Set Up an Apache Iceberg File Federation Connection
Set up the Apache Iceberg File Federation connection to start the flow of data into Data Cloud.
| User Permissions Needed | |
|---|---|
| To create a connection: | System Admin profile or Data Cloud Architect permission set |
Before you begin:
- If the Iceberg data lakehouse you want to connect to is behind a network firewall, add these Data Cloud IP addresses to the network firewall’s allowlist before creating a connection.
- Make sure the Iceberg metadata catalog (hereinafter REST catalog) implements the REST OpenAPI specification and is publicly accessible. This table describes the REST catalog endpoints that Data Cloud may make requests to.
| REST Catalog Endpoint | Description |
|---|---|
/v1/config(Required) | Get all configuration metadata. When you save a connection, Data Cloud will attempt to make a request to /v1/config, and a 200 response must be received in order for the connection to be saved. See REST Config Spec. |
/v1/{prefix}/namespaces (Required) | List all namespaces in the catalog. See Namespaces Spec. Even if you do not support nested namespaces, ensure that a request to /v1/{prefix}/namespaces?parent={some_namespace} returns an empty list per the SupportsNamespaces API. |
/v1/{prefix}/namespaces/{namespaces} (Required) | Get metadata about the specified namespace. See Namespace Metadata Spec. |
/v1/{prefix}/namespaces/{namespaces}/tables (Required) | List all tables in the namespace. See Tables List Spec. |
/v1/{prefix}/namespaces/{namespace}/tables/{table}(Required) | Get metadata about the specified table. See Table Metadata Spec. |
/v1/oauth/tokens (Optional) | When the access token you provide to Data Cloud expires, Data Cloud will exchange the expired access token for a new one by making a token-exchange request to /v1/oauth/tokens. The request must contain the required fields defined in RFC 8693. This endpoint is deprecated but still supported by some catalog implementations. See Token Exchange Spec. If unsupported, you must manually or programmatically update the connection to use a new access token. |
- Make sure that the data is stored as Apache Parquet files stored in either a publicly-accessible AWS S3 bucket, a publicly-accessible ADLS Gen2 container, or a publicly-accessible Azure Blob Storage container.
- Data Cloud requires that you specify the OAuth 2.0 bearer token that the server hosting the REST catalog expects Data Cloud to provide. This token is an access token and has a TTL. The TTL should be the value of the token-expires-at-ms property included in the response to /v1/config if the token-exchange flow is supported by the /v1/oauth/tokens endpoint. If not, you need to periodically rotate the token using Connect REST API.
- If your Data Cloud org is not in the same region as your storage bucket (or container), make sure that the server hosting the REST catalog includes the client.region property in the LoadTableResult object. There is no support for Cross-region deployments where the catalog does not support storage credential vending.

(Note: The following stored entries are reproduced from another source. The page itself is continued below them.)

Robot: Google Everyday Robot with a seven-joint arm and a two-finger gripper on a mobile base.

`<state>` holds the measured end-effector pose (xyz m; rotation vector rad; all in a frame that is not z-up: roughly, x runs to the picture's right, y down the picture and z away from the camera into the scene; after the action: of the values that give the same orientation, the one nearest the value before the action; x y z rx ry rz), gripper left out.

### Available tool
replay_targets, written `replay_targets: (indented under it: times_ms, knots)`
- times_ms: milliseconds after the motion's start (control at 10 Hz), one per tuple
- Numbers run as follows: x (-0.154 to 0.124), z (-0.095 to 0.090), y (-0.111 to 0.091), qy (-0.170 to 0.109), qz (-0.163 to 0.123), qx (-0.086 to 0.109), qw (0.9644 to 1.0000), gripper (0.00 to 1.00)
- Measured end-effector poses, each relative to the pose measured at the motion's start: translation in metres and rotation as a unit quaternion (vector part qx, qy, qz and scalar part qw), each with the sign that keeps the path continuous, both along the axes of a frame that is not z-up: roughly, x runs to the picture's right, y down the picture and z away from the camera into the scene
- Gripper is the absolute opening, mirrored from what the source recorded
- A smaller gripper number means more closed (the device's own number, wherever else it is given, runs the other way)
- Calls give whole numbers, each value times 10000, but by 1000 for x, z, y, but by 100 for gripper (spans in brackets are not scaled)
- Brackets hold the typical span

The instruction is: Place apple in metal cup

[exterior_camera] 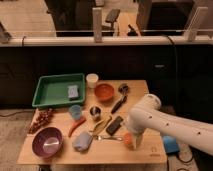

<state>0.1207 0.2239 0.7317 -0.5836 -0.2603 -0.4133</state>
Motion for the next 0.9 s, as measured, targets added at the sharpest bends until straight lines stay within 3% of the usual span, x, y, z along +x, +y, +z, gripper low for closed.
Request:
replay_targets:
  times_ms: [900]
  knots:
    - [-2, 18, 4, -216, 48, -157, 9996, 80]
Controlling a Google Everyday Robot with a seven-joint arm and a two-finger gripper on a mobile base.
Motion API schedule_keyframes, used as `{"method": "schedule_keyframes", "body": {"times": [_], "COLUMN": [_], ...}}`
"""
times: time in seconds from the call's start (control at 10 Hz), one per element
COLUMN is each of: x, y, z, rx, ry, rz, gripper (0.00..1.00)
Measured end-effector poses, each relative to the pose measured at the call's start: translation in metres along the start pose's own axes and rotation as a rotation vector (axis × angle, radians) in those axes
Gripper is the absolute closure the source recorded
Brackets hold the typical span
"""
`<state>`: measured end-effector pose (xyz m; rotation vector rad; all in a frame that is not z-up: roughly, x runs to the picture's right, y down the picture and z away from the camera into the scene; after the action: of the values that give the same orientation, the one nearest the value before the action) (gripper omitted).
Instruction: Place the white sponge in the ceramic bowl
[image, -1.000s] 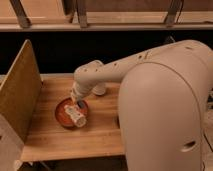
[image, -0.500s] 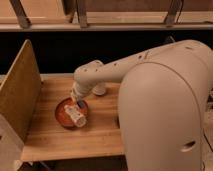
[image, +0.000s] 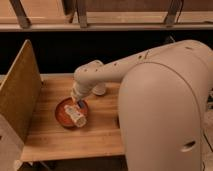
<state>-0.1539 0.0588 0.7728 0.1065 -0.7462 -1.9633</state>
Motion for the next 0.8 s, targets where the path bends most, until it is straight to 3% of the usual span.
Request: {"method": "schedule_keyframes", "body": {"times": [0.8], "x": [0.0000], "y": [0.0000], "z": [-0.0001], "rx": [0.000], "ry": [0.000], "rz": [0.000], "gripper": [0.20]}}
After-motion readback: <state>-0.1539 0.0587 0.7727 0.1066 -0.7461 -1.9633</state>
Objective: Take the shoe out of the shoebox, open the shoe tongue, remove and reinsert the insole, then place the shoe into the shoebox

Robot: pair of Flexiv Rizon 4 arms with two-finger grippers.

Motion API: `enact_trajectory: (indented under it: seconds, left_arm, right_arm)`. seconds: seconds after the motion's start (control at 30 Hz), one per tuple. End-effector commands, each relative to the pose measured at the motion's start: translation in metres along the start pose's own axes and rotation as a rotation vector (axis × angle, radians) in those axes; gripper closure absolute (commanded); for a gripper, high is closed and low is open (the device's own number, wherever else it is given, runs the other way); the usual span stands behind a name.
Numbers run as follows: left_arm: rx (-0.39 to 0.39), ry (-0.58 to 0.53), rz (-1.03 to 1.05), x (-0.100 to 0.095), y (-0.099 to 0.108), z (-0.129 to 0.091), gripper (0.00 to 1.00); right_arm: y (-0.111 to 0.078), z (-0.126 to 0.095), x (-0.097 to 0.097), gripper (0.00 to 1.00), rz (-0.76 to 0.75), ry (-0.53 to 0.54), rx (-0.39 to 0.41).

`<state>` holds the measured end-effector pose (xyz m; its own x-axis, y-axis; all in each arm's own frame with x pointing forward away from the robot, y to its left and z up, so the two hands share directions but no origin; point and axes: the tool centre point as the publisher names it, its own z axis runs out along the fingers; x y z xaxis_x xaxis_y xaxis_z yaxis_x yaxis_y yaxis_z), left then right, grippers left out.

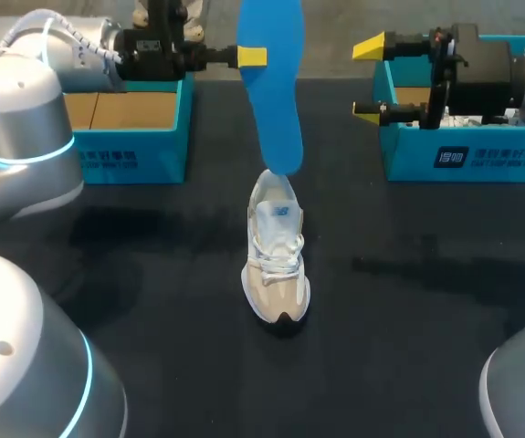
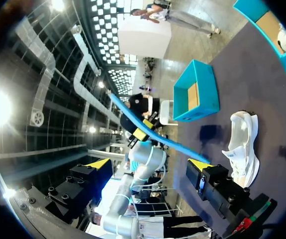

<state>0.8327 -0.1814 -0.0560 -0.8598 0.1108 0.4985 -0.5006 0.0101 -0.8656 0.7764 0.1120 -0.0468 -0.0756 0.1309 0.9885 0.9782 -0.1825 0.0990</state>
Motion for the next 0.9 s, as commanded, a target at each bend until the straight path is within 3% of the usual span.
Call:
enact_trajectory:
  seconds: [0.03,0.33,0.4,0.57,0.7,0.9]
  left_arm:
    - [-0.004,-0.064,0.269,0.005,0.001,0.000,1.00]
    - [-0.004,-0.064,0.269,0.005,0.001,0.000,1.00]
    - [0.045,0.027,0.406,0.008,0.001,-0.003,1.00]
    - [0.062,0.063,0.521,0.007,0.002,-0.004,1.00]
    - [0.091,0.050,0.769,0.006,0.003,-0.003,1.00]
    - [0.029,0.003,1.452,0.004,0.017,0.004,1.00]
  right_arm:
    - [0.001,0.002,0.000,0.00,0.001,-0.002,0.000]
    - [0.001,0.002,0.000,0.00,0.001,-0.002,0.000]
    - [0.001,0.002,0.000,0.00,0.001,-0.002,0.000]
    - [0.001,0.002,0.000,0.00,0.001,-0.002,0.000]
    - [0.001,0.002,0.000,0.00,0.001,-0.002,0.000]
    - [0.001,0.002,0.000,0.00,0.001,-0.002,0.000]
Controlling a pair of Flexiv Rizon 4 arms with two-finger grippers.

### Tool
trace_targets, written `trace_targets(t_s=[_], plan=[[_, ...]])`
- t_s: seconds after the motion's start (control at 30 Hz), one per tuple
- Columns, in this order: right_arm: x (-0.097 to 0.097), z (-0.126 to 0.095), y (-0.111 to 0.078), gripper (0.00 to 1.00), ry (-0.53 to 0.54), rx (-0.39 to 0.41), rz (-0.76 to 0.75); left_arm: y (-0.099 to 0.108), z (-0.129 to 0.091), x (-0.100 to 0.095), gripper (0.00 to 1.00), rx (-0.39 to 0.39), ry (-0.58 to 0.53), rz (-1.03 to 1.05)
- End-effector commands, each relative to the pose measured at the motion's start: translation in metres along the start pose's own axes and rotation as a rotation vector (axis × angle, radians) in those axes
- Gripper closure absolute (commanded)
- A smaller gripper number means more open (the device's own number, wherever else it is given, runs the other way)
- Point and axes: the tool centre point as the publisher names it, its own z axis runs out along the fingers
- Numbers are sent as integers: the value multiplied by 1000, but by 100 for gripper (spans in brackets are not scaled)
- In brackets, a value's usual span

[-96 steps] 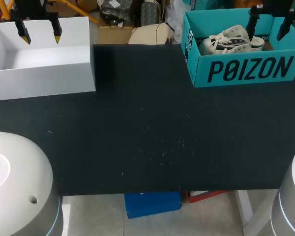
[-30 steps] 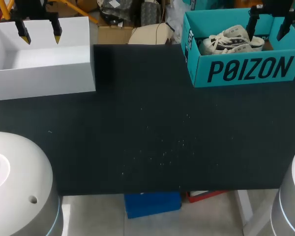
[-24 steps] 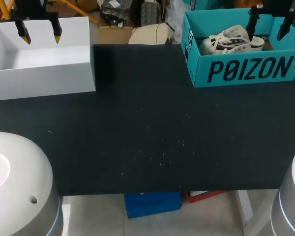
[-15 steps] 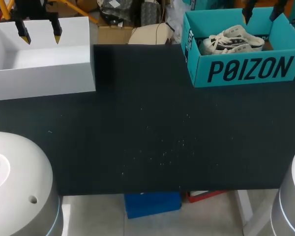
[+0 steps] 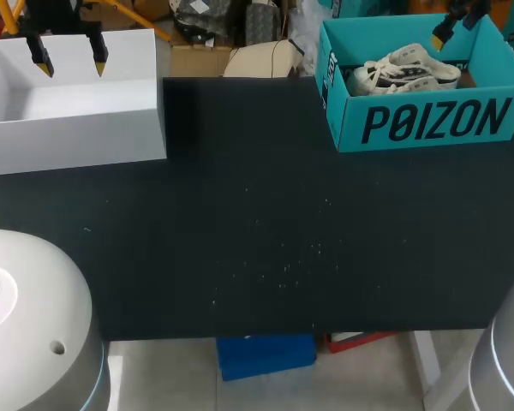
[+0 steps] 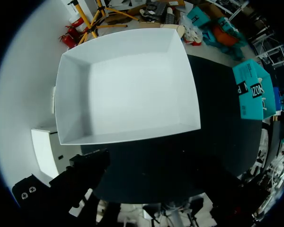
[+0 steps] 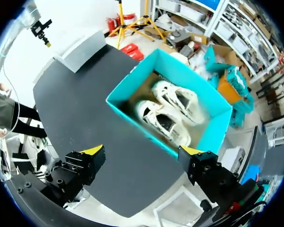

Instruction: Take the shoe out of the shoebox, open the shoe tongue, remove and reinsert the insole, then place the shoe into the shoebox

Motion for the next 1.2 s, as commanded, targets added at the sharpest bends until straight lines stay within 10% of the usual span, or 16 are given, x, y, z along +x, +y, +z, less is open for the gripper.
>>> trace_targets(t_s=[0.03,0.47,0.7,1.2], plan=[[-10,10,-2,0,99,-109,-685,0,0,1,0,-1,-2,-1],[-36,60,51,0,169,35,-1184,0,0,1,0,-1,-2,-1],[-59,91,69,51,78,66,-1330,0,0,1,0,-1,-2,-1],[-112,152,66,60,-10,173,-1505,0,0,1,0,-1,-2,-1]])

- Understand that querying Iceberg tables that are configured to use Iceberg V2 MoR Position / Equality Deletes or Iceberg V3 Deletion Vectors is not supported.
- Understand that querying Iceberg views is not supported.
- Understand that only single-level (catalog -> database -> table) and two-level namespaces (catalog -> database -> schema -> table) are supported.
-
In Data Cloud, click Setup, and select Data Cloud Setup.
-
Under External Integrations, select Other Connectors.
-
Click New.
-
On the Source tab, select Apache Iceberg File Federation and click Next.
-
Enter a connection name, connection API name.
-
Enter the authentication details.
If your data store’s REST catalog supports storage credential vending, select CATALOG_PROVIDED. If not, select S3 if the data is stored in AWS S3 and AZURE if the data is stored in either Azure Blob Storage or ADLS Gen2.
- For REST Catalog, in the Client Access Token field, enter the OAuth 2.0 bearer token.
- For Storage Bucket, if you did not select CATALOG_PROVIDED, Data Cloud requires additional information about your storage bucket or container.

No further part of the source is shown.